#### DATA IN THIS EXERCISE
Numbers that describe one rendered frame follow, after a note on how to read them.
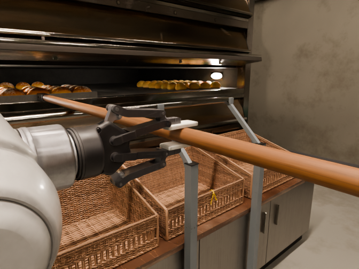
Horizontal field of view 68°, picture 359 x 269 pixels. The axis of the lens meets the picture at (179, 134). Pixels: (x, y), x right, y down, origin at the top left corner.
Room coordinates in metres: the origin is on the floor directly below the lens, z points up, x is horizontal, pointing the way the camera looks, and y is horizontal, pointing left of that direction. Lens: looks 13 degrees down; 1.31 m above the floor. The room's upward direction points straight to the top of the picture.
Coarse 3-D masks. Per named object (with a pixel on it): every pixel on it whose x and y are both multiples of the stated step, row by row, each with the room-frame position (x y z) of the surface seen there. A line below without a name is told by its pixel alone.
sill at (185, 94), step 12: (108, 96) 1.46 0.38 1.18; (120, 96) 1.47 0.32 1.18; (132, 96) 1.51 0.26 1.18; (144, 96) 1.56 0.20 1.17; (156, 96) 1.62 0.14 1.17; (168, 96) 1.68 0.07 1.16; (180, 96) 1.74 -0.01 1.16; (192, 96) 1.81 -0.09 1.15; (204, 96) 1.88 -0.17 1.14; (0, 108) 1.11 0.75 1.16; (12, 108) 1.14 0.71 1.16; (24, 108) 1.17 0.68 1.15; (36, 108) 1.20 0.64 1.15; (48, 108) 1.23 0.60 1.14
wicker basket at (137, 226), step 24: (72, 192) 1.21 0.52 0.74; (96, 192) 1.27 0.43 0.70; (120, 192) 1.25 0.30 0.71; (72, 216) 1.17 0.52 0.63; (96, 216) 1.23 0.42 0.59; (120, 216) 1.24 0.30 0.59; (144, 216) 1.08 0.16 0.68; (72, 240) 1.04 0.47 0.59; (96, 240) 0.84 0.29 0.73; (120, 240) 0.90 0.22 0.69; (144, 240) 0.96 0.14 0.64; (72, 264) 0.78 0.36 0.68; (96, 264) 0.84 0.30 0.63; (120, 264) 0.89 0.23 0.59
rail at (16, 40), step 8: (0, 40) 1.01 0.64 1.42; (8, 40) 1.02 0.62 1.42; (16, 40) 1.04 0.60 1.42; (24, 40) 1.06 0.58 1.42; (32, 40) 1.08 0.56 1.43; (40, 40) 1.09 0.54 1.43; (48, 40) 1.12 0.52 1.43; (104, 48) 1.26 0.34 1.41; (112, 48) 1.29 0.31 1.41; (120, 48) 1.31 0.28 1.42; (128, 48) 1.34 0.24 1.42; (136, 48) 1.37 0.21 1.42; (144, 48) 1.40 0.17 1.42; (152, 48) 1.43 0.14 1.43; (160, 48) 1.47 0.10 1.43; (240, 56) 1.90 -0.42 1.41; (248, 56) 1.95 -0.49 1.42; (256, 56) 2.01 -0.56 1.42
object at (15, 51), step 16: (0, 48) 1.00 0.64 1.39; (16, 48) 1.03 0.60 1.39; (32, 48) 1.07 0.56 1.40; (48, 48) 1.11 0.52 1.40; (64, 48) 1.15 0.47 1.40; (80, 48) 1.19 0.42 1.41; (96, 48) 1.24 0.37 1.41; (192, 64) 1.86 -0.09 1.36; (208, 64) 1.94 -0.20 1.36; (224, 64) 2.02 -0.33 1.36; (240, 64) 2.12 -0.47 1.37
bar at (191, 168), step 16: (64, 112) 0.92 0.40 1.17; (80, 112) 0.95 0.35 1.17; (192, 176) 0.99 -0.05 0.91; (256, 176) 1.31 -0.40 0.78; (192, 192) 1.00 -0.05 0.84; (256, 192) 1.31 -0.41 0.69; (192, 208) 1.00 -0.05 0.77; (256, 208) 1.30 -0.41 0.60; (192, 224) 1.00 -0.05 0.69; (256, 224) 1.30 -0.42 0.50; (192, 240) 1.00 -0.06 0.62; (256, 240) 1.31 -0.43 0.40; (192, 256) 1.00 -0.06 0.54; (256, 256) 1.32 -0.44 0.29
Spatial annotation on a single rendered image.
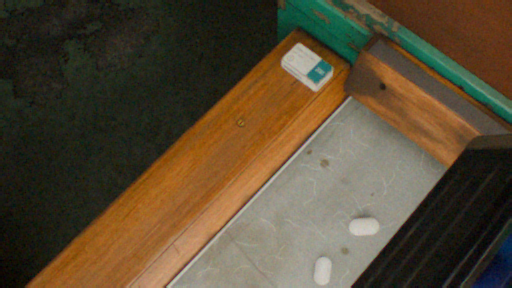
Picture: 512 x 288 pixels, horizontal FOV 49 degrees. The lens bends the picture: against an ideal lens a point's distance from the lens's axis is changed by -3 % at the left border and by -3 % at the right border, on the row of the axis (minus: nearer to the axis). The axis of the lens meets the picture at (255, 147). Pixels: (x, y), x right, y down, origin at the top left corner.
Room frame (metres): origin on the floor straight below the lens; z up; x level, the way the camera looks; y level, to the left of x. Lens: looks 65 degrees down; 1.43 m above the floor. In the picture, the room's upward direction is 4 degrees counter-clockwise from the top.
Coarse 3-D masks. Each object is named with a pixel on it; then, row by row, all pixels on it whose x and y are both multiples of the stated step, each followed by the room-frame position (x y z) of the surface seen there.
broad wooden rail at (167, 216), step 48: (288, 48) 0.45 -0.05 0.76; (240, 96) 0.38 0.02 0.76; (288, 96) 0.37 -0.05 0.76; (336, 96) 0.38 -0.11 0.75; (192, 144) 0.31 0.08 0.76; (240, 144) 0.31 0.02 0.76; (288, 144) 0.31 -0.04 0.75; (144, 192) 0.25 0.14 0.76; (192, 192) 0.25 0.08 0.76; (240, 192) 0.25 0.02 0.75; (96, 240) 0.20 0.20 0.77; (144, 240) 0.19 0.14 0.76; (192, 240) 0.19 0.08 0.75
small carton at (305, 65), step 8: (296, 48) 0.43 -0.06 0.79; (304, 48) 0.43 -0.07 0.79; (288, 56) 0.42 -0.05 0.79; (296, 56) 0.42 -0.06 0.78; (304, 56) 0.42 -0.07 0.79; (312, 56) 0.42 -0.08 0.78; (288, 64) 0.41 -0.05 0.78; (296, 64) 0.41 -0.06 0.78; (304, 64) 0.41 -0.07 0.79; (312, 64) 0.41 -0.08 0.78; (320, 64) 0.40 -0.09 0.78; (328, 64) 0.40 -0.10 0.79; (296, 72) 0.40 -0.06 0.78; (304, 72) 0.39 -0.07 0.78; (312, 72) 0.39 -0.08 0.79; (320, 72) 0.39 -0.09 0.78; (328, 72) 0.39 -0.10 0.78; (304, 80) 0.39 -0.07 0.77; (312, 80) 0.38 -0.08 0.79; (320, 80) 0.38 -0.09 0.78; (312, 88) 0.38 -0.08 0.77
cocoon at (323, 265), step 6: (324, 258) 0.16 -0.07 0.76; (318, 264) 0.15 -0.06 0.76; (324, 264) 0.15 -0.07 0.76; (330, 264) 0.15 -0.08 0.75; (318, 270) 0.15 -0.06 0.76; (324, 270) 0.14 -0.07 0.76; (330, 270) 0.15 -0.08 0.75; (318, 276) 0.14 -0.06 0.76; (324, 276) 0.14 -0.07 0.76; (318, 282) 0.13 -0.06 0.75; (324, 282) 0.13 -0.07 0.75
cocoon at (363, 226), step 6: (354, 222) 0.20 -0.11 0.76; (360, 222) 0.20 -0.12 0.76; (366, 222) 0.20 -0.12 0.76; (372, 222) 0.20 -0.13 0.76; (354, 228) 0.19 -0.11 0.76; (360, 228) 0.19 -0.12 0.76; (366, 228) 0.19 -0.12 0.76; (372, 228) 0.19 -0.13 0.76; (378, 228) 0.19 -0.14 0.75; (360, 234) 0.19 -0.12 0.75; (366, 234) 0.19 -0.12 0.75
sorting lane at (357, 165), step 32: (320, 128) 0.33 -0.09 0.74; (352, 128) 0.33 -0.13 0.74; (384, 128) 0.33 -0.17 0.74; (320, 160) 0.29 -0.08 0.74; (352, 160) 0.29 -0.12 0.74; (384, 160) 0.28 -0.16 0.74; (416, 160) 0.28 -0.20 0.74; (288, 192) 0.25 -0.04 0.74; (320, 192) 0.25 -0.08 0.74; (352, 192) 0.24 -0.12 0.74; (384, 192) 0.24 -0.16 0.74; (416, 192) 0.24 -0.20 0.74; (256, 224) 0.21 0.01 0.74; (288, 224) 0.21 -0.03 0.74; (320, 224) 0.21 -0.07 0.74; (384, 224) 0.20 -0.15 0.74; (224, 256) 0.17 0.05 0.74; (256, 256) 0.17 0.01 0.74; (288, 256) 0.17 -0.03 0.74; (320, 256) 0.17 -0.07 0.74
########
◆ INSTRUCTIONS FOR THE TASK:
Once the line containing "Coarse 3-D masks. Per" has been copied, stop; everything from the first line of the data up to it must be copied exactly, without pictures.

◆ OUTPUT FOR THIS TASK:
Numbers that describe one rendered frame follow, after a note on how to read them.
Horizontal field of view 68°, picture 359 x 269 pixels. The axis of the lens meets the picture at (179, 134). Pixels: (x, y), x right, y down, origin at the top left corner.
Room coordinates in metres: the origin is on the floor directly below the lens, z points up, x is horizontal, pointing the way the camera looks, and y is horizontal, pointing left of that direction. Lens: looks 13 degrees down; 1.31 m above the floor. The room's upward direction points straight to the top of the picture.
Coarse 3-D masks. Per named object (with a pixel on it): every pixel on it whose x and y are both multiples of the stated step, row by row, each with the room-frame position (x y z) of the surface seen there. A line below without a name is told by its pixel alone.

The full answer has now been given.